Author Affiliations: Departments of Neurosurgery (Drs M. A. Lima and Maranhão-Filho), Hematology (Drs Dobbin and Apa), Radiology (Dr G. A. Lima), and Infectious Diseases, National Institute of Cancer (Dr Velasco), and Department of Pediatrics, Federal University of Rio de Janeiro (Dr Sant′Anna), Rio de Janeiro, Brazil.

Arch Neurol. 2012;69(1):138-139. doi:10.1001/archneurol.2011.720

An 8-year-old boy being treated with chemotherapy owing to stage IIIA Hodgkin disease was admitted to the pediatric intensive care unit because of fever and respiratory distress in the previous 2 weeks. Despite full antibiotic coverage, his condition worsened, and 7 days later, he underwent a lung biopsy. On the next day, he developed headache, vomiting, and progressive coma. A brain magnetic resonance image showed multiple small, round T2-weighted and fluid-attenuated inversion recovery hyperintense lesions (Figure, A) suggestive of brain tuberculomas.
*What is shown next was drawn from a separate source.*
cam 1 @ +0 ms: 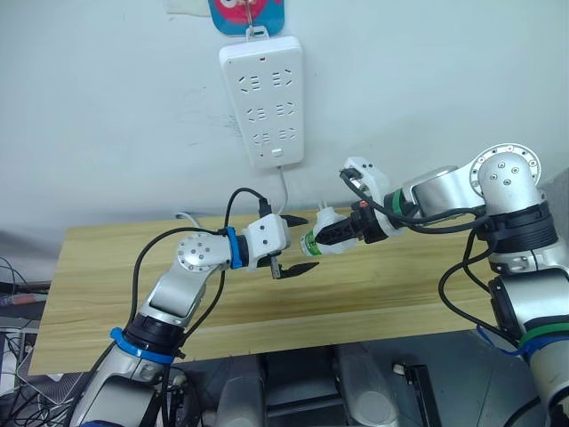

A lumbar puncture revealed a white blood cell count of 10 cells/mm3, protein level of 40 mg/dL, and glucose level of 37 mg/dL. Stains and culture results for bacteria, mycobacteria, and fungi were negative as well as cerebrospinal fluid Mycobacterium tuberculosis polymerase chain reaction. Tuberculosis was diagnosed from the lung biopsy specimen and the patient gradually improved after starting treatment with rifampicin, ethambutol hydrochloride, streptomycin, and pyrazinamide.